Goshen News, Goshen, IN

March 26, 2014

Woman admits to using meth

By SCOTT WEISSER
scott.weisser@goshennews.com

---- — A Topeka woman who’d earlier been sentenced in connection with a toddler’s death has admitted to a probation violation.

In LaGrange Circuit Court last week, Christy Shaffer said she’d violated the terms of her probation by using or possessing methamphetamine. Shaffer tested positive for meth on a drug screen in November of last year.

Shaffer had been on probation on a Class B felony charge of neglect of a dependent. Her attorney, Phil Miller of Goshen, said Shaffer’s plea agreement with prosecutors caps her sentence on the probation violation at six years.

Shaffer is due to be sentenced on the violation in LaGrange Circuit Court April 11.

The neglect charge against Shaffer arose from the death of 16-month-old Alissa Guernsey. Guernsey, born Nov. 2, 2007, was the daughter of Shaffer’s cousin, Kelli Sprunger. The child became a ward of the state and was placed into foster care with Shaffer.

Guernsey died March 28, 2009, while in Shaffer’s care. Court documents indicate the child had suffered blunt-force trauma. In June 2009, a grand jury indicted Shaffer on two counts of neglect of a dependent, one a Class B felony charge and the other a Class C felony.
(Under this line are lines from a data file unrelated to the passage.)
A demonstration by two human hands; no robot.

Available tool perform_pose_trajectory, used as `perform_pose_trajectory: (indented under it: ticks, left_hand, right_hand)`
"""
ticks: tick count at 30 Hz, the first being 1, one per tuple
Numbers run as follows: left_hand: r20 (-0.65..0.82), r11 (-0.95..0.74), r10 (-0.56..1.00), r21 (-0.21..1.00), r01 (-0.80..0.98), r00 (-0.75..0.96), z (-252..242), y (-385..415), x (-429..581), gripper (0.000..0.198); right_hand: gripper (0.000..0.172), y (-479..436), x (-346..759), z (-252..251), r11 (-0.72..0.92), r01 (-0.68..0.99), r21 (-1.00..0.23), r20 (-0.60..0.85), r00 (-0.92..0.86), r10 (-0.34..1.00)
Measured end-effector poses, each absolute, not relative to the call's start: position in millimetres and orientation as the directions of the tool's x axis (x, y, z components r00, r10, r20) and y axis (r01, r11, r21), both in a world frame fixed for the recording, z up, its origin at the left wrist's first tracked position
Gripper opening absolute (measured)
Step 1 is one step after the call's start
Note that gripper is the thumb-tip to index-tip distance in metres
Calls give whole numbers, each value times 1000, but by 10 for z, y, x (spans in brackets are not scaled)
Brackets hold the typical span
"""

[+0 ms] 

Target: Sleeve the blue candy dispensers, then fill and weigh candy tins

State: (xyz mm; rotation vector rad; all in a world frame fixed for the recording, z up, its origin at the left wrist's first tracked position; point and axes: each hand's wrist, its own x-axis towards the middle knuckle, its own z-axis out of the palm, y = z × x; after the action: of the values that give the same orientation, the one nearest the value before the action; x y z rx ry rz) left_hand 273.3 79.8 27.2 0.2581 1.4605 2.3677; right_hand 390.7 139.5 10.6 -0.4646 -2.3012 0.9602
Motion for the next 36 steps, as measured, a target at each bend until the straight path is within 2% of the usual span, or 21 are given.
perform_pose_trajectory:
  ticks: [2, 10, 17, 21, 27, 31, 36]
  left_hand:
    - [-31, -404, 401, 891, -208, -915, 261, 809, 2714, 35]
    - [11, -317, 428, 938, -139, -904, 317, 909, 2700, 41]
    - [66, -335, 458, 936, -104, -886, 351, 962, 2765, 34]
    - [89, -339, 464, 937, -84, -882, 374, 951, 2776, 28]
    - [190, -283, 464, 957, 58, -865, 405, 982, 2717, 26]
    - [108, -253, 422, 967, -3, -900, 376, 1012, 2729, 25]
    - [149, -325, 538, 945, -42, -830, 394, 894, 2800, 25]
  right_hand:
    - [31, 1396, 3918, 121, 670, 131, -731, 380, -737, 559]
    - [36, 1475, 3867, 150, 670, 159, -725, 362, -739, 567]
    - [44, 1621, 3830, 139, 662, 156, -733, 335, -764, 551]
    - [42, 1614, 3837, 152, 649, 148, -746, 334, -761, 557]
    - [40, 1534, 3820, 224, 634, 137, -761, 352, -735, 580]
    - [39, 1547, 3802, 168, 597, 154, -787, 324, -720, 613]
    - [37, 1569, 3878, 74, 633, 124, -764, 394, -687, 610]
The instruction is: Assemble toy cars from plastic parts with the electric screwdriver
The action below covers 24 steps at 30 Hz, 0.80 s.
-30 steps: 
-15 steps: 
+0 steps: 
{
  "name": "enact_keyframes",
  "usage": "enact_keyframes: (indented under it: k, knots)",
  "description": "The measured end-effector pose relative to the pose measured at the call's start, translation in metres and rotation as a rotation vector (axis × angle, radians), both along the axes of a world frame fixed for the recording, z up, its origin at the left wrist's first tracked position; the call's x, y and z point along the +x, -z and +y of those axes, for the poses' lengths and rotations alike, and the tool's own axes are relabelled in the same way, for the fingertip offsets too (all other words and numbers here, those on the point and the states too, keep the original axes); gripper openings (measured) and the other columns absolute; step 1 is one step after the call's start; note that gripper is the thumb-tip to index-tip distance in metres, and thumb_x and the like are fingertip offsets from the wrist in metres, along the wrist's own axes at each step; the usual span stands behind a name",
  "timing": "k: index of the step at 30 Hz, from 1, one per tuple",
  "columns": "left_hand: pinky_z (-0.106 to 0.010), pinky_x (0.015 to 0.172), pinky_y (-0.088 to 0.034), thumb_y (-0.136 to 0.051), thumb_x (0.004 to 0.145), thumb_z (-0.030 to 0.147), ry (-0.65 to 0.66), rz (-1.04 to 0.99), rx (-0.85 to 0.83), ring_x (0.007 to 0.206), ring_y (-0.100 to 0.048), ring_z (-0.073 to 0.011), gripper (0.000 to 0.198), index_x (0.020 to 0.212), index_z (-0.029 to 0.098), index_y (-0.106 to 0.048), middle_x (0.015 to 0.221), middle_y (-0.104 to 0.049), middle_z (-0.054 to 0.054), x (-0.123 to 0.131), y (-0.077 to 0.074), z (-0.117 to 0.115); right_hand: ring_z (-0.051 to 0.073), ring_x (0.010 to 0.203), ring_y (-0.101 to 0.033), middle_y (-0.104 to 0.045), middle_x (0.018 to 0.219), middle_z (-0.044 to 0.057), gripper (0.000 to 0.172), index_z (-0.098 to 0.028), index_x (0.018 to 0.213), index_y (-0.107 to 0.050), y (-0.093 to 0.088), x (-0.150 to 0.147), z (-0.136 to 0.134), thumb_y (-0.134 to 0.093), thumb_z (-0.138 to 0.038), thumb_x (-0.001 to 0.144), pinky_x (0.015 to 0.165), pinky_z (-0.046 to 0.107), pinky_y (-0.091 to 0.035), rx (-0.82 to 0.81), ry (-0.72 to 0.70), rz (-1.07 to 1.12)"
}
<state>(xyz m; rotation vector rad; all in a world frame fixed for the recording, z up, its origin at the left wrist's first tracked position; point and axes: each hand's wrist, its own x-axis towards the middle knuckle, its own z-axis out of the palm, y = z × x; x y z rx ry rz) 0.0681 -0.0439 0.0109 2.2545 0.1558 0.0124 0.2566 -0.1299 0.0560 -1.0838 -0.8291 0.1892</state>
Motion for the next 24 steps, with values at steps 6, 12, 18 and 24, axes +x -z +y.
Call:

Shaffer pleaded guilty to the Class B felony neglect charge in February 2011. On May 25 of that year, LaGrange Circuit Court Judge J. Scott VanDerbeck imposed a 10-year sentence — four years in the Indiana Department of Correction and six years suspended. Shaffer was to serve three years on probation and one year on home monitoring after her release from prison.

Part of VanDerbeck’s sentencing order stated Shaffer could petition the court for early release after going through the DOC’s Reception Diagnostic Center. Shaffer did this.

On Aug. 11, 2011, VanDerbeck modified Shaffer’s sentence, ordering her to complete six months on the court’s home monitoring program followed by three years on probation.

In his order, VanDerbeck found that at the time of the offense, Shaffer had opened her home “and was being a Good Samaritan to a family member in a time of need when a tragic event occurred. There is nothing that can be done to bring back the life of the dependent child victim and there is little added value in penalizing Christy Shaffer or her family further by continuing the period of incarceration.”

VanDerbeck later recused himself from the case. DeKalb County Judge Kevin Wallace is the judge for the current Shaffer criminal proceedings.

Shaffer also faces Class D felony charges of possession of methamphetamine and maintaining a common nuisance. A court hearing on those charges is set for May 16.